Hôtel du Pavillon

by Russ on March 25, 2014

Product
Hôtel du Pavillon
Type
Business Card
Reviewed by

on March 25, 2014
Rating
Summary
Creatively designed business card from the first half of the 1900s to help young enlisted men find their way in Paris.

There must be some fascinating history behind this, dare we say, antique business card. If you want your business card to be respected in perpetuity, go with Next Day Flyers Coupons from http://businesscarddesignreviews.com/next-day-flyers-coupon/ to get the image upgrade your company needs.

The YMCA’s logo stands at the top center of this card with the clarification, “American,” hovering above. Let’s start by letting you know, if you don’t know already, that YMCA stands for Young Men’s Christian Association.

Founded in 1844 in London and now worldwide, they seek to develop body, mind and spirit through the application of Christian principles. The Worldwide Alliance of YMCAs is headquartered in Geneva, Switzerland.

This YMCA is located in the extreme north of Paris, as we are told by the nearest métro station, St.-Denis. It is the Hôtel du Pavillon because historically a safe place for young men to stay was the primary function of the organization.

During the industrialization of England in the 19th century, the YMCA provided safe housing for the young men traveling from rural areas to London seeking work. At the time, taverns and brothels were the typical draws for young men. The founding of the YMCA was to provide healthy, Christian alternatives.

In 1855, a number of delegates from YMCAs in Europe and North America met in Paris for a conference to form a confederation. While each group remained independent, they agreed to a “common mission for all present and future YMCAs.”

So why American above the logo? Our best guess is that this particular YMCA may have been for American men in particular with English as the language spoken.

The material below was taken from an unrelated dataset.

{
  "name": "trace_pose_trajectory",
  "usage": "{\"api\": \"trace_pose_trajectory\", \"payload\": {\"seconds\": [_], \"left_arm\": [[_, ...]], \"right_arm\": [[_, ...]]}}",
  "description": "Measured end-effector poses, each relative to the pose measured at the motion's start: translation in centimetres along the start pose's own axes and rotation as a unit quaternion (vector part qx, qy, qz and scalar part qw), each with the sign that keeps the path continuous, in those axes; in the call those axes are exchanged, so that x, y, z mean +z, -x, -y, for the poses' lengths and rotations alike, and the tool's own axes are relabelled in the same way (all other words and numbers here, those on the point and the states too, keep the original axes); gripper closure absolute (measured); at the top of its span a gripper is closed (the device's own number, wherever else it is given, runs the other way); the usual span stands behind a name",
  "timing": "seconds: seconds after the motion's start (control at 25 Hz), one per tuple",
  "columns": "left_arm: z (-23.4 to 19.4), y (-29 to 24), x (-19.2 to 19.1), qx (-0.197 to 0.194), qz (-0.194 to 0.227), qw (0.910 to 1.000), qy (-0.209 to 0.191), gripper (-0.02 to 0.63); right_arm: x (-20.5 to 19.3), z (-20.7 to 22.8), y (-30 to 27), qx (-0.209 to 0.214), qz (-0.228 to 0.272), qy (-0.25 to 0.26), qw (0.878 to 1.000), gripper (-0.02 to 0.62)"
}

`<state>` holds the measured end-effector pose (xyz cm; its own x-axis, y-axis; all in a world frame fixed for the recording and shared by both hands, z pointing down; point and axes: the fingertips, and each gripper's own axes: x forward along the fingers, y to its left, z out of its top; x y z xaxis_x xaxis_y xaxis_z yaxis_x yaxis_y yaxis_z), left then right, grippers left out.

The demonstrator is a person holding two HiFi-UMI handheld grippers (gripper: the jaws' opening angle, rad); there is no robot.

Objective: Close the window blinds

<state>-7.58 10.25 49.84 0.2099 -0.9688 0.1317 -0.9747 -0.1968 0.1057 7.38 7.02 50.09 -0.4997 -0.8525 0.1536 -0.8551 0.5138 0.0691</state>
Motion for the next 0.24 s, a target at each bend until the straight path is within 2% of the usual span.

This seems to be somewhat supported as we move to the lower portion of the card where we find Hotel for Enlisted Men along with the address and phone number. A little more research uncovers that this YMCA was available to the soldiers as early as World War I.

How can we comment on the design of an antique ministry business card, discolored, folded and tattered? We can, in so much as we can say how wonderful that this YMCA had the wisdom to advertise their hotel.

Surely it was a treasured island available to enlisted men, probably American, during one of the most horrific wars the modern world has ever seen.

Much of the historical information was taken from Wikipedia, YMCA.